*WHAT IS REQUIRED:* Could you please find each line in the records that contains the word "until" and copy it?

*Dataset entries:*
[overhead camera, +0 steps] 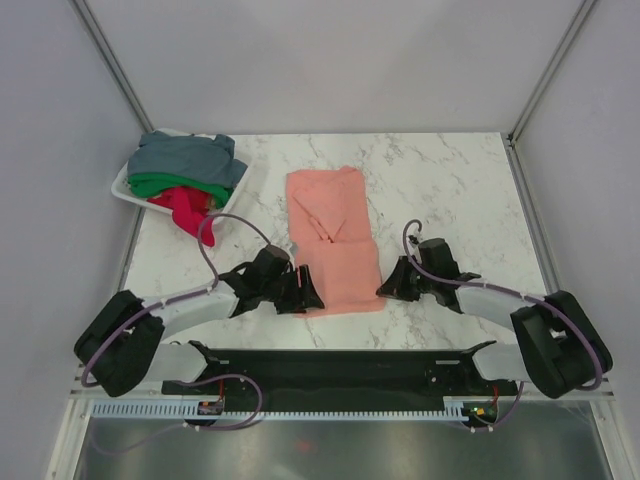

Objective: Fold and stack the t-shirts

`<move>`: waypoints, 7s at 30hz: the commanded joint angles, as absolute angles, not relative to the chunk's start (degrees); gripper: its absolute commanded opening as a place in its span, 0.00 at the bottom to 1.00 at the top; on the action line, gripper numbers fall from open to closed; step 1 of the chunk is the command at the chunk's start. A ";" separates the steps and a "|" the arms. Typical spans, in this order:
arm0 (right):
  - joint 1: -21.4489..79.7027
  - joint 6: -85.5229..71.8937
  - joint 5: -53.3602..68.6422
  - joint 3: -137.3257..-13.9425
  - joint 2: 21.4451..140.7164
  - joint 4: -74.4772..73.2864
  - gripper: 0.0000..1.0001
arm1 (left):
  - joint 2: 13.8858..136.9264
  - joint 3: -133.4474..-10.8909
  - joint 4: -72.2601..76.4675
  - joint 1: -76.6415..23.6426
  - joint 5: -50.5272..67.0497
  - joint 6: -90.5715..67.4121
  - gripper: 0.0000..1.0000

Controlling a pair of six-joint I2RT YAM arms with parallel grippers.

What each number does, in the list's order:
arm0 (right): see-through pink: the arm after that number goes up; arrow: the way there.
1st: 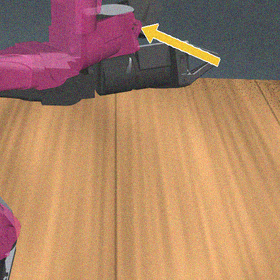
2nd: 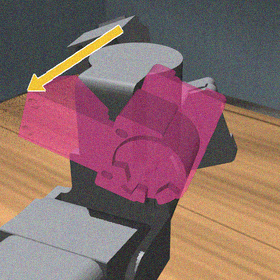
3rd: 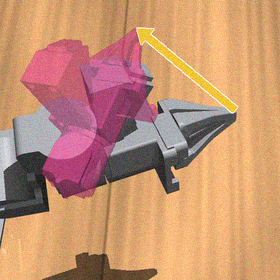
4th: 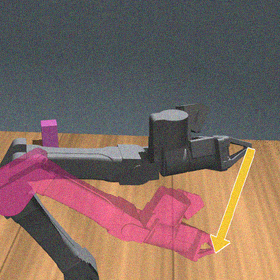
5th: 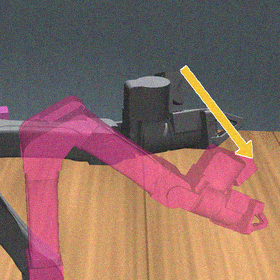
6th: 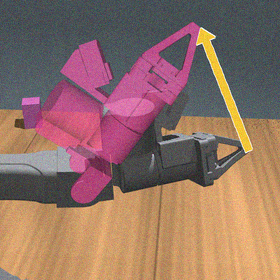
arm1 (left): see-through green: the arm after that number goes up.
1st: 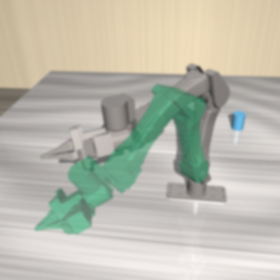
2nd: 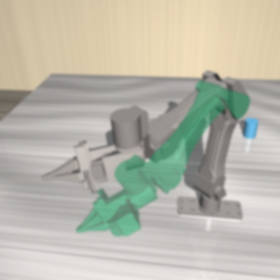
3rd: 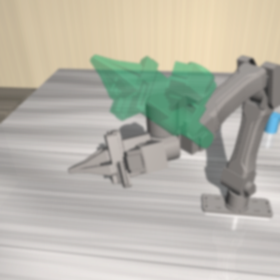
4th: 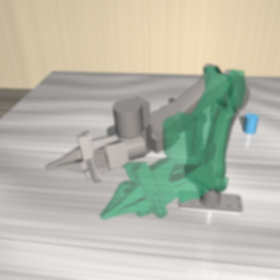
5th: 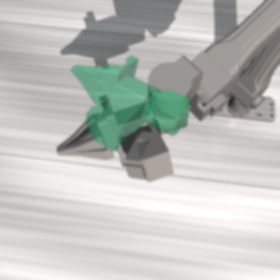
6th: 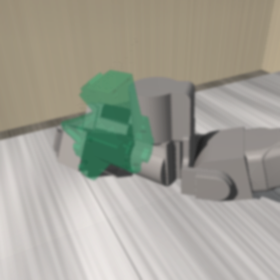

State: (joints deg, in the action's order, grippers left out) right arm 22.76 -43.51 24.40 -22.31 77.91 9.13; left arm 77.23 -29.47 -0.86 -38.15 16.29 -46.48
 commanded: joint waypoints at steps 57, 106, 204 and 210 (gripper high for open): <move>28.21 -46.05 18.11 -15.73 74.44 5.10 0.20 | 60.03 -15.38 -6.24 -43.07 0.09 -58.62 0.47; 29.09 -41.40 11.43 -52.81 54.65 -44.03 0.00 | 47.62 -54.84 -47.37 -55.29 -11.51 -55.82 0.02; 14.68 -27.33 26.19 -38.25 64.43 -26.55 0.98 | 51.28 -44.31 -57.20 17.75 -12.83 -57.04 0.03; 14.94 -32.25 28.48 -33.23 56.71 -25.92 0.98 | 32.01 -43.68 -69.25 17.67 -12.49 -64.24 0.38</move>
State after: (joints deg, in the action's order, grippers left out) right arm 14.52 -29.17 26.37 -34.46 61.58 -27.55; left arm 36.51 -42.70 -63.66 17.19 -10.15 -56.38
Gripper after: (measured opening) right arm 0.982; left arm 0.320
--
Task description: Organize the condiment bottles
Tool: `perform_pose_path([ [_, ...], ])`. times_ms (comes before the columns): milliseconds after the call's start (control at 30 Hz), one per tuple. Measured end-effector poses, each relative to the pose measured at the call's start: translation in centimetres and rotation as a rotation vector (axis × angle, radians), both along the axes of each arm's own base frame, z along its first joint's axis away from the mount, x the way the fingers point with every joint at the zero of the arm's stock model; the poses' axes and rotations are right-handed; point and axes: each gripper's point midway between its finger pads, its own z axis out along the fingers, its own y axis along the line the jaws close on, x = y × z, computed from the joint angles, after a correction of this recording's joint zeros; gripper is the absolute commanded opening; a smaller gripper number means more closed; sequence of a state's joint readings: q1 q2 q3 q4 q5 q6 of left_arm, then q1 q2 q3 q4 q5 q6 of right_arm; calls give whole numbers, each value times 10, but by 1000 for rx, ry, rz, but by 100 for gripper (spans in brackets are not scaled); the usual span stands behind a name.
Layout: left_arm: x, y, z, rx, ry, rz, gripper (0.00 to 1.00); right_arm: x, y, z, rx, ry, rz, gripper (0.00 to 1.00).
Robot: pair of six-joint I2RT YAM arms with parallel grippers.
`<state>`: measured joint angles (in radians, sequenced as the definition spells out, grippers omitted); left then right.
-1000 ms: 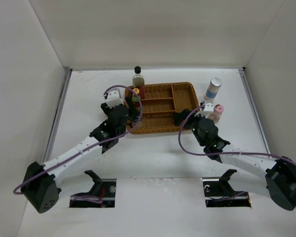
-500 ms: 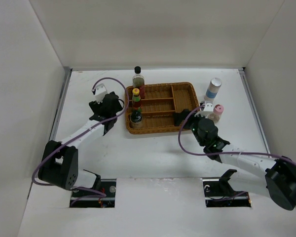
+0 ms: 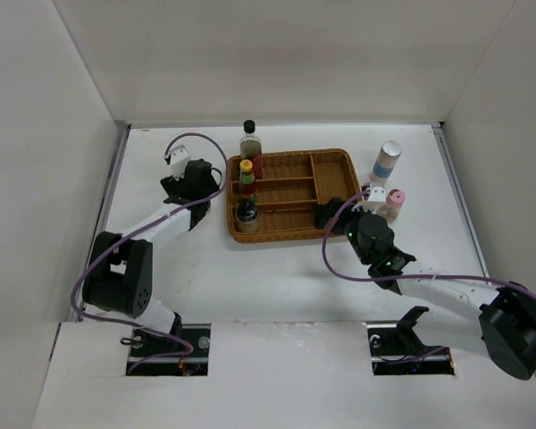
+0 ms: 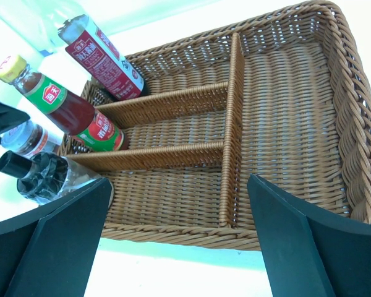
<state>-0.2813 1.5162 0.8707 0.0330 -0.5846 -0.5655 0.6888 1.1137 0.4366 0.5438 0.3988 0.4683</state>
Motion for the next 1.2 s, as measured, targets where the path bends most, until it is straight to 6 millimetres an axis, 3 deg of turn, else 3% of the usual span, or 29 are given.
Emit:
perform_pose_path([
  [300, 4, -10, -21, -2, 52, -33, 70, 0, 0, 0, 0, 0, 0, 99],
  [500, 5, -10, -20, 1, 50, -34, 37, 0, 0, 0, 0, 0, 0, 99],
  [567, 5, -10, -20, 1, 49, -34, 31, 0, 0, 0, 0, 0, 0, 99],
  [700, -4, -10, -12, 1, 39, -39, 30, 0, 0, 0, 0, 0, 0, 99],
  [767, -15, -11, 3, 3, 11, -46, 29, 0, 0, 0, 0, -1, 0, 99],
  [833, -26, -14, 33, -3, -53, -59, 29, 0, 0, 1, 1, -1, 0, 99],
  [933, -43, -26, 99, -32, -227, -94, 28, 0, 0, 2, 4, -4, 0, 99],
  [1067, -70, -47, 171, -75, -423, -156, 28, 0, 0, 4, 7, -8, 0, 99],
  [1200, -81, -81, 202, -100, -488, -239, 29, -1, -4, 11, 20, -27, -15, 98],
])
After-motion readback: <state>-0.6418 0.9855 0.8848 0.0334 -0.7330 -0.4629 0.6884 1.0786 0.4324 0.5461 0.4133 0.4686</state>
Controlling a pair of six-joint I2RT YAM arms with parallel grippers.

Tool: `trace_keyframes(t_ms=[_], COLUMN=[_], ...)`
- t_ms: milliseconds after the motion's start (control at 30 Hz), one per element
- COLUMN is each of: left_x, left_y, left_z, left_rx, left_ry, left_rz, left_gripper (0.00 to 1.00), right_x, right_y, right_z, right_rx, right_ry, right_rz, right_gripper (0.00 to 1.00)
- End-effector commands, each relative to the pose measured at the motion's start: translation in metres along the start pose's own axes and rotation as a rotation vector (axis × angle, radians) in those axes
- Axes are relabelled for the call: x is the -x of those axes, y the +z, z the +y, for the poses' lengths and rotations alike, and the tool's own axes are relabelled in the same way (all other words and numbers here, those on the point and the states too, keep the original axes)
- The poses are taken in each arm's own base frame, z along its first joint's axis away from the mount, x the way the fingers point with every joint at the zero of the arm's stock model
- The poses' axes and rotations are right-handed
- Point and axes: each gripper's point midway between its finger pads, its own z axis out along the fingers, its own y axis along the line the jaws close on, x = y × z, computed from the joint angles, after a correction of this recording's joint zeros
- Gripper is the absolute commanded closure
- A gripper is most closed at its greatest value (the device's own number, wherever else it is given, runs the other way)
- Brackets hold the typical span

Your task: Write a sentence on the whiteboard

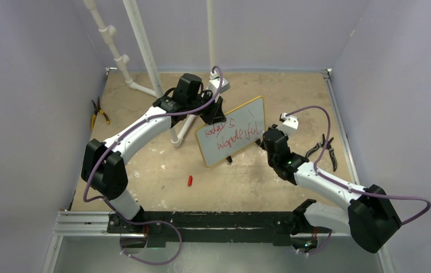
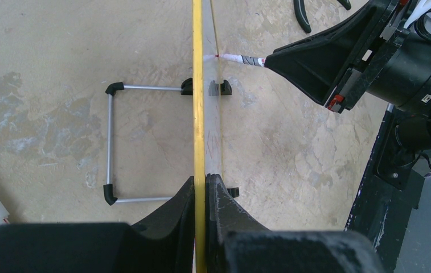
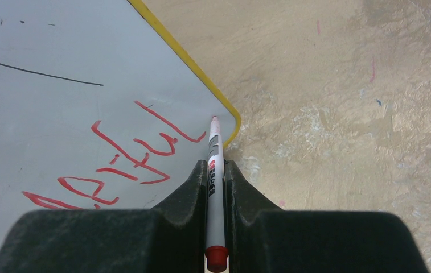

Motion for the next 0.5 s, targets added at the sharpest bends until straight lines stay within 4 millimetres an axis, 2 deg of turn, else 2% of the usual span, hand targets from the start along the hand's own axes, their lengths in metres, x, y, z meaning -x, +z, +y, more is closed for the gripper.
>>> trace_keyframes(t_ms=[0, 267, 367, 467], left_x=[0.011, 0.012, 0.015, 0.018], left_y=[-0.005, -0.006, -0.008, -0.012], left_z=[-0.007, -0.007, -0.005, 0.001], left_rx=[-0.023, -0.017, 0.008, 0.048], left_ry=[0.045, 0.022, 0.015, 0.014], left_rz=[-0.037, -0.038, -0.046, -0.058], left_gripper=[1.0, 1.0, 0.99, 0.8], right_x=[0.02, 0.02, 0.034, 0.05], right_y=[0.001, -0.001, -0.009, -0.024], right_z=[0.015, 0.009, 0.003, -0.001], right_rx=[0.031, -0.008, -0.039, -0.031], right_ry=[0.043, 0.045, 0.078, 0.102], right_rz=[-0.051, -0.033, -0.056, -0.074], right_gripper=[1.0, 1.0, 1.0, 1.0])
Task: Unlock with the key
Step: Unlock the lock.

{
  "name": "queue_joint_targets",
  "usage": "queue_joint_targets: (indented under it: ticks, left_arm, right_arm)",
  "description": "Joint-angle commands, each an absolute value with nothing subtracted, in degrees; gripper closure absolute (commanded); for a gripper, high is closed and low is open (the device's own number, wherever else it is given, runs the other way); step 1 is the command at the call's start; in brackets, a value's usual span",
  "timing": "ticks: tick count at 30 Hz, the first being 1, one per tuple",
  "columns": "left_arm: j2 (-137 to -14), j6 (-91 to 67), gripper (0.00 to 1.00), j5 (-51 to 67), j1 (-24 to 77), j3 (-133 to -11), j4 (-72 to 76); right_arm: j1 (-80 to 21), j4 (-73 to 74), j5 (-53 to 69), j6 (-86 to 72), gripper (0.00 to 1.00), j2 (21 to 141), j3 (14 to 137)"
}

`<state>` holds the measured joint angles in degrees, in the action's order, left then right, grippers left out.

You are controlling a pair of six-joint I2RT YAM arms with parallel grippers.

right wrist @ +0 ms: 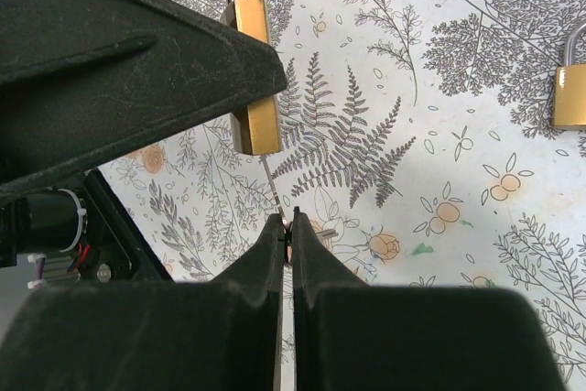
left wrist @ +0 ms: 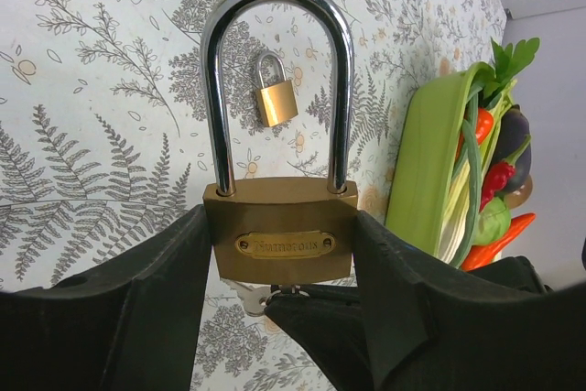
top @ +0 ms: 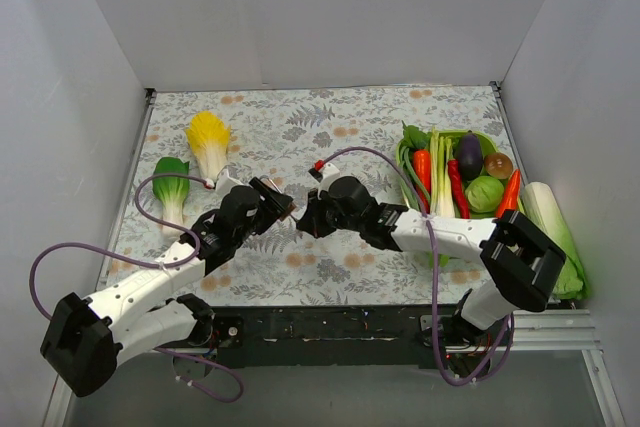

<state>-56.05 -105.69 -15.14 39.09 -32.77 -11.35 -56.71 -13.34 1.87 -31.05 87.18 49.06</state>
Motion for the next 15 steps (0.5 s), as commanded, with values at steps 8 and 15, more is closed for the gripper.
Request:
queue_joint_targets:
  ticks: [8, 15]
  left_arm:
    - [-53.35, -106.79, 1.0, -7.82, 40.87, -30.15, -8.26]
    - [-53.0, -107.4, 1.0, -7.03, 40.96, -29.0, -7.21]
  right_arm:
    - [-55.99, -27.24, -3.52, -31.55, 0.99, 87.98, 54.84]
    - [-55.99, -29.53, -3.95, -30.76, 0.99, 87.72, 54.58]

*ANSWER SPACE:*
Motion for the next 1.2 s, as measured, targets where the path bends most, until it is straight to 6 millimetres an axis, 3 deg of turn, else 3% of the usual span, or 29 are given.
Motion for the next 0.5 s, targets added at the sharpest bends until straight lines stay within 4 millimetres an axis, 2 deg of turn, else 2% of the usual span, hand targets from the start along the hand's own axes, their lengths in metres, x, y, z meaning -x, +z, +y, more is closed for the gripper.

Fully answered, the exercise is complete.